Almost 300 Monmouth County residents gathered at Raritan High School Wednesday night to hear Dr. Carpenter speak. He is a Harvard-education scientist, a professor of environmental health sciences at the University of Albany and has worked with the World Health Organization (WHO) and the New York State Department of Health. He's also served as Dean of the University at Albany School of Public Health.

Alzheimer's, leukemia, low sperm count and low-grade headaches a risk from power lines, scientist says

Health risks from electric power lines should be taken seriously, he said.

"There are many sources of electromagnetic field exposure in our lives," Dr. Carpenter began his lecture, pointing out that cell phones, microwaves and even hair dryers all emit minor waves of radiation. "But you can control your exposure to those things. If you live in a house that's less than 100 meters from power lines, you will be exposed to EMF rays 24/7."

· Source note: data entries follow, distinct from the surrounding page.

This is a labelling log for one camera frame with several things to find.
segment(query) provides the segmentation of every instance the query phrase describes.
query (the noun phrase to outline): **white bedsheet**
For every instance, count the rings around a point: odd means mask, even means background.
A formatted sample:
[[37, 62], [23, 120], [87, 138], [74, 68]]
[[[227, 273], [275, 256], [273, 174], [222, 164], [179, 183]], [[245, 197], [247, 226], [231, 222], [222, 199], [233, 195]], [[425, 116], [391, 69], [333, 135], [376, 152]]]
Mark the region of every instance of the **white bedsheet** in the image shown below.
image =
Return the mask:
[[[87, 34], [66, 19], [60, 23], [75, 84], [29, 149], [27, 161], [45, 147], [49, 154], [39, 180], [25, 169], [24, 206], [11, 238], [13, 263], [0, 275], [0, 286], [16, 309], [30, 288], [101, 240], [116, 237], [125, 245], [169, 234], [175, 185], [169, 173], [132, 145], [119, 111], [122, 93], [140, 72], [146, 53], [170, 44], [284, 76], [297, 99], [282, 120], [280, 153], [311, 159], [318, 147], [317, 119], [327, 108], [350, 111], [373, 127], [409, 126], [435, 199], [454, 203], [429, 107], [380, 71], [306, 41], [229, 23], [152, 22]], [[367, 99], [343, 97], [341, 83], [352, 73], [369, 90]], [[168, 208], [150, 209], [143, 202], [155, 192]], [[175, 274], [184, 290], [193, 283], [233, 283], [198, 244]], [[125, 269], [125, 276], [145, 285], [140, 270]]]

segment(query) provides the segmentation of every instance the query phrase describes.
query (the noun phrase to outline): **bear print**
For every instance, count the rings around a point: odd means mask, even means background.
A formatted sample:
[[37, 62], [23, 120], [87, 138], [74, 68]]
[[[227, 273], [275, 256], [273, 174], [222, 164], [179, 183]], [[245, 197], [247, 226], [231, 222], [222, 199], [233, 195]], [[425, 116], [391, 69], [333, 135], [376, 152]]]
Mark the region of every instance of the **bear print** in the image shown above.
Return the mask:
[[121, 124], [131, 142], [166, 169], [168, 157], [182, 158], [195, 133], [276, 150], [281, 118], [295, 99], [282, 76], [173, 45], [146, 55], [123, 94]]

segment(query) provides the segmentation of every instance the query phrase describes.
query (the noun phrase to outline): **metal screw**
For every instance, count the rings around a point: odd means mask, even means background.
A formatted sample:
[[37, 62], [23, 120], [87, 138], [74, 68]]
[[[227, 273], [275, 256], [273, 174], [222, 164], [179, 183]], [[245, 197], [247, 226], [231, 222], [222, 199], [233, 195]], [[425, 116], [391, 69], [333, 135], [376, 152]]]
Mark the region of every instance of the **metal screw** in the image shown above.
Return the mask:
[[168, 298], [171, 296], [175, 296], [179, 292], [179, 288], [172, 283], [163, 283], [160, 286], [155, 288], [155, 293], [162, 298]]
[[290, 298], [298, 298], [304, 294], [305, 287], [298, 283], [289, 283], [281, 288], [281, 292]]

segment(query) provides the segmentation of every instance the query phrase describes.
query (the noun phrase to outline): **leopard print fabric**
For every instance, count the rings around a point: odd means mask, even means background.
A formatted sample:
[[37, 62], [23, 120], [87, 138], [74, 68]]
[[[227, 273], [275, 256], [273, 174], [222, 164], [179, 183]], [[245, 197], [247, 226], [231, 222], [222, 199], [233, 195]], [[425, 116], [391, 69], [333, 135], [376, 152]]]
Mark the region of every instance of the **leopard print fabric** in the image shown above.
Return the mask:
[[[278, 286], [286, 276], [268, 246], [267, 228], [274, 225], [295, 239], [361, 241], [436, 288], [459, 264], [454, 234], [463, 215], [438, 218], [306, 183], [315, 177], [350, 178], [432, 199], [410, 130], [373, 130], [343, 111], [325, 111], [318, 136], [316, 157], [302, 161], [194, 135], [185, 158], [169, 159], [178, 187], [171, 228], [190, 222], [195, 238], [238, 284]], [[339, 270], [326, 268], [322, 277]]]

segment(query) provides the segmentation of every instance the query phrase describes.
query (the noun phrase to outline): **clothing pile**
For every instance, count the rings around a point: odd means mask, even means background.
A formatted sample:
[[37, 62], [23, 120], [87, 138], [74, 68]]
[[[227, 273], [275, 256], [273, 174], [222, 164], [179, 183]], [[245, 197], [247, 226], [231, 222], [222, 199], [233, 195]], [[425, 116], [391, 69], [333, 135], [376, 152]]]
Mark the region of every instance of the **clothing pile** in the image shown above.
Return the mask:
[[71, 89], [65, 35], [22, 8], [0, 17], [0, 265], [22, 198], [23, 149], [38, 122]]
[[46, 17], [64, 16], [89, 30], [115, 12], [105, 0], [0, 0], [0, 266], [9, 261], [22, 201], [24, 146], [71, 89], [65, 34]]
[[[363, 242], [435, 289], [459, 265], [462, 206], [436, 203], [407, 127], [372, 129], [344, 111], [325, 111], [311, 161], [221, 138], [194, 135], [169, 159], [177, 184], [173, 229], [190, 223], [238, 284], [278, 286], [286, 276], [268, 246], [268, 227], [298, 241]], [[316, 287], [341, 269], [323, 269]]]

Jersey Central Power & Light wants to build ten miles of high-voltage transmission lines along the North Jersey Coast rail line. That's within 200 feet, or sometimes less, of the many homes that dot the track. Dr. Carpenter pointed to several studies, most from Sweden and England, that show an increased risk of Alzheimer's and leukemia from living near power lines. Other people simply report constant low-grade headaches from living near power lines, which sometimes emit a constant buzzing sound.

"Young men should be particularly concerned," said Dr. Carpenter. "There is very strong evidence that electromagnetic field radiation can reduce your sperm count."

Childhood leukemia a serious fear

Children are a particular concern: Children who are exposed to EMF radiation have a higher likelihood of developing childhood leukemia, studies have shown, he said.

"Children are much more vulnerable," to EMF radiation, Dr. Carpenter said. "Studies show 1 in 10,000 children will develop childhood leukemia. Exposure to EMF rays puts that up to 4 in 10,000 children. That's not insignificant, especially if it is your child or grandchild."

A buried transmission line carries almost no EMF rays, he said. "If you have to have a line go through, bury it," he advised.

Dr. Carpenter admitted not all the studies on EMF radiation are conclusive.

"Is the evidence rock solid, 100 percent? No, I wouldn't say that," he said. "But it is enough that people should be informed and be able to protect themselves."

However, "there are almost no studies that don't find evidence of leukemia," he added. Other studies that show no danger from EMF radiation were paid for by utility companies, he said.

State Assemblywoman Amy Handlin, a vocal opponent of the lines who helped bring Dr. Carpenter down to speak, has previously said, "There's never been definitive data that shows they're safe. On behalf of my community, I don't see why we should be guinea pigs," reports the Asbury Park Press.

JCP&L maintains EMF levels from their power lines are safe.

"We had an EMF expert at the Open Houses and will provide testimony as part of our filing with the Board of Public Utitlies (BPU) that will include a comprehensive analysis of existing and proposed EMF levels along the project corridor," said JCP&L spokesman Ron Morano in response to Dr. Carpenter. "Again, the project will meet New Jersey electric field guidelines."

Dr. Carpenter said state and federal guidelines are often out of sync with what he thinks are safe levels of EMF exposure. "Governments and agencies often don't get involved due to the high cost of burying the lines," he said.